▸ **What you have to do**
Go through the lines below and copy any that hold the string "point".

▸ **Input data**
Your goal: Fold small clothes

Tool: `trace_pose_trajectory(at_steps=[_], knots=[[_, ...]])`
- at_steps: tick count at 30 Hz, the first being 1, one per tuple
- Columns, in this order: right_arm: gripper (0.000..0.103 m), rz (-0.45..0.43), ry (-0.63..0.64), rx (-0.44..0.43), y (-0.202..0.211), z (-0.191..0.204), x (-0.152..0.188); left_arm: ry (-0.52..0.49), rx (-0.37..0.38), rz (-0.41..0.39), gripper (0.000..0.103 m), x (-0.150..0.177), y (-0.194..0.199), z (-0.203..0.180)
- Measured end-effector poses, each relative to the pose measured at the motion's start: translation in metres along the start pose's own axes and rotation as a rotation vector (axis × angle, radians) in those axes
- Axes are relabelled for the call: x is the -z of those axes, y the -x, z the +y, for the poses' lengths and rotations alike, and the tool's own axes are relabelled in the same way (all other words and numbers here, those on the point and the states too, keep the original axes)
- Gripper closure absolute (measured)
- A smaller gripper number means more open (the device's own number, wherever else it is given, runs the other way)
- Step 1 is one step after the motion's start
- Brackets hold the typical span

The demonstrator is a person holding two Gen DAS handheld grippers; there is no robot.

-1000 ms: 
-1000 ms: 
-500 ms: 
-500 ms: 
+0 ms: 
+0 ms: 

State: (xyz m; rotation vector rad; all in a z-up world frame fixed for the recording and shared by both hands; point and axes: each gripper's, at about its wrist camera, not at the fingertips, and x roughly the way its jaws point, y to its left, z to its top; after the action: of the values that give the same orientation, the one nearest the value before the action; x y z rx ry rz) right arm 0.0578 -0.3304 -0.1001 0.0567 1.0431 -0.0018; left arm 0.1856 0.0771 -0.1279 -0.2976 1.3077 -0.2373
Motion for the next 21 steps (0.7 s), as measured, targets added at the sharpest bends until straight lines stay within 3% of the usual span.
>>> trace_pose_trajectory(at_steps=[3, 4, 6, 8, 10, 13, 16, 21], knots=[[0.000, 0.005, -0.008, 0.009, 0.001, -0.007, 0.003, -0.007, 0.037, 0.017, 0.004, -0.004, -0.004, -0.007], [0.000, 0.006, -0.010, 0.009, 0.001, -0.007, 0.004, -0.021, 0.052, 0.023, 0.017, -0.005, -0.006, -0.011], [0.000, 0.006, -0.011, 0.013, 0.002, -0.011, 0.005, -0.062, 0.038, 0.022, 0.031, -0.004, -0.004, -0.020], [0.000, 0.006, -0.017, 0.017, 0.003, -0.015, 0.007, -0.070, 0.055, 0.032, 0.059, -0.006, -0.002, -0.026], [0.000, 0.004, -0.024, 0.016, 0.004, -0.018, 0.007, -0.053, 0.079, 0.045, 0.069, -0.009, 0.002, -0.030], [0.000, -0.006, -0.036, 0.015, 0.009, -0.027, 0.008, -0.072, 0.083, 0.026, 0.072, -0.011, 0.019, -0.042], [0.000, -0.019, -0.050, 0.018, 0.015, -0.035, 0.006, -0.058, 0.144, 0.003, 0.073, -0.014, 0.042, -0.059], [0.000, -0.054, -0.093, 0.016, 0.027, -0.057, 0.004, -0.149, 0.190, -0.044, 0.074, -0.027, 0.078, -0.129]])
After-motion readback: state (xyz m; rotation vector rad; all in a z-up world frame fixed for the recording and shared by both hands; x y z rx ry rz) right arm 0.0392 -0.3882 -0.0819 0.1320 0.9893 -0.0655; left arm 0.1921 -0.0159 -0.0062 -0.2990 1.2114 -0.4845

▸ **Task solution**
- Axes are relabelled for the call: x is the -z of those axes, y the -x, z the +y, for the poses' lengths and rotations alike, and the tool's own axes are relabelled in the same way (all other words and numbers here, those on the point and the states too, keep the original axes)
State: (xyz m; rotation vector rad; all in a z-up world frame fixed for the recording and shared by both hands; point and axes: each gripper's, at about its wrist camera, not at the fingertips, and x roughly the way its jaws point, y to its left, z to its top; after the action: of the values that give the same orientation, the one nearest the value before the action; x y z rx ry rz) right arm 0.0578 -0.3304 -0.1001 0.0567 1.0431 -0.0018; left arm 0.1856 0.0771 -0.1279 -0.2976 1.3077 -0.2373

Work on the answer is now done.